In this environment Anaconda pakcages (pandas, numpy, etc), IPython and PySpark packages (SparkSession, SparkContext, etc) are all available, where IPython REPL is used as our development environment.
Build the environment
-
Download and install miniconda and create Anaconda environment;
-
Download and extract Spark 2.3.3 into $HOME/apps;
-
Add environment variable to ~/.zshenv:
export SPARK_HOME="$HOME/apps/spark-2.3.3-bin-hadoop2.7" export PATH=$PATH:$SPARK_HOME/bin
To start IPython REPL with PySpark and Anaconda, you have the following 2 options:
Option 1: Run PySpark with Anaconda (recommended):
export PYSPARK_PYTHON="$HOME/apps/miniconda3/envs/anaconda/bin/ipython"
conda activate anaconda
pyspark
Option 2: Run IPython with PySpark:
export PYTHONPATH="${SPARK_HOME}/python/:$PYTHONPATH"
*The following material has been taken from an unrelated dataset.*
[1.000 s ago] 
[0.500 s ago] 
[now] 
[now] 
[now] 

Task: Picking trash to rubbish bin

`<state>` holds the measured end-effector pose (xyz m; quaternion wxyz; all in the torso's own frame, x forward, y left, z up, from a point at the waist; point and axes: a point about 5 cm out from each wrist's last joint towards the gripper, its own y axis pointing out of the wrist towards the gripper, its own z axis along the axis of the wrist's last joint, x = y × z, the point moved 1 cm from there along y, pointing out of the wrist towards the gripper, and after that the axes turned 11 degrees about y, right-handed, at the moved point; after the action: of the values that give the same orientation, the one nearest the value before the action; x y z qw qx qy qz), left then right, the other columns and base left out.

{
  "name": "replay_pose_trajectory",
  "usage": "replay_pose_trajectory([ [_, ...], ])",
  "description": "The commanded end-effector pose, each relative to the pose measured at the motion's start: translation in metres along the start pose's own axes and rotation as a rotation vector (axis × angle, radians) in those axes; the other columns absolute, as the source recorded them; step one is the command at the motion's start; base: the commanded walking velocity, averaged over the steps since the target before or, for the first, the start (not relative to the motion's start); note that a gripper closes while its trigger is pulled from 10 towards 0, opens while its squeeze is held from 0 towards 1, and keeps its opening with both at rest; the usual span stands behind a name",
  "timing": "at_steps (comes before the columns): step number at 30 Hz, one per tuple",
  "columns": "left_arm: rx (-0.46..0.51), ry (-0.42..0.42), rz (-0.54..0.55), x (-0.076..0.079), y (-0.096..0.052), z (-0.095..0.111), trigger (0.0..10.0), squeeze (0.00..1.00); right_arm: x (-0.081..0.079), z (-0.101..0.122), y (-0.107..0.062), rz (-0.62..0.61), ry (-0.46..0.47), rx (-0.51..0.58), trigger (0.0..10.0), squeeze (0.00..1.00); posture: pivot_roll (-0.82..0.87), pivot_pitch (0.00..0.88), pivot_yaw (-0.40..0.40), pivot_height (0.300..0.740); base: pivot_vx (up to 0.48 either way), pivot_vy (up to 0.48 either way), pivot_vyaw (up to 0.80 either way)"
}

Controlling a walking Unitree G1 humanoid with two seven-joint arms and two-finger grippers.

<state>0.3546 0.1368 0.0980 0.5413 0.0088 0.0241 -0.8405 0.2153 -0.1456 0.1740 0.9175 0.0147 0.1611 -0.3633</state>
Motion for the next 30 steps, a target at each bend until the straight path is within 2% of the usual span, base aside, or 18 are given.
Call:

export PYTHONPATH="${SPARK_HOME}/python/lib/py4j-0.10.4-src.zip:$PYTHONPATH"
conda activate anaconda
ipython
Option 3: put all dependencies in a conda env:
conda create -n portablePySpark python=3.5 ipython
conda install -n portablePySpark -c conda-forge pyspark
conda install -n portablePySpark -c conda-forge pudb
conda install -n portablePySpark -c cyclus java-jdk
Verify
cat << EOF > demo.py
from pyspark.sql.session import SparkSession
from pyspark.sql.types import FloatType
spark = SparkSession.builder.master("local[*]").appName("demo").getOrCreate()
mylist = [1.0, 2.3, 3.4]
df = spark.createDataFrame(mylist, FloatType())
df.show()
EOF
. activate portablePySpark
python demo.py
Start Local PySpark Environment
For option 1:
cat << EOF > $HOME/.local/bin/pyspark_in_anaconda
#!/bin/zsh
export PYSPARK_PYTHON="$HOME/apps/miniconda3/envs/anaconda/bin/ipython"
conda activate anaconda
pyspark
EOF
Start a REPL with . pyspark_in_anaconda
.
For option 2:
cat << EOF > $HOME/.local/bin/startPySparkEnv
#!/bin/zsh
export PYTHONPATH="${SPARK_HOME}/python/:$PYTHONPATH"
export PYTHONPATH="${SPARK_HOME}/python/lib/py4j-0.10.7-src.zip:$PYTHONPATH"
conda activate anaconda
ipython
EOF
Start a REPL with . startPySparkEnv
.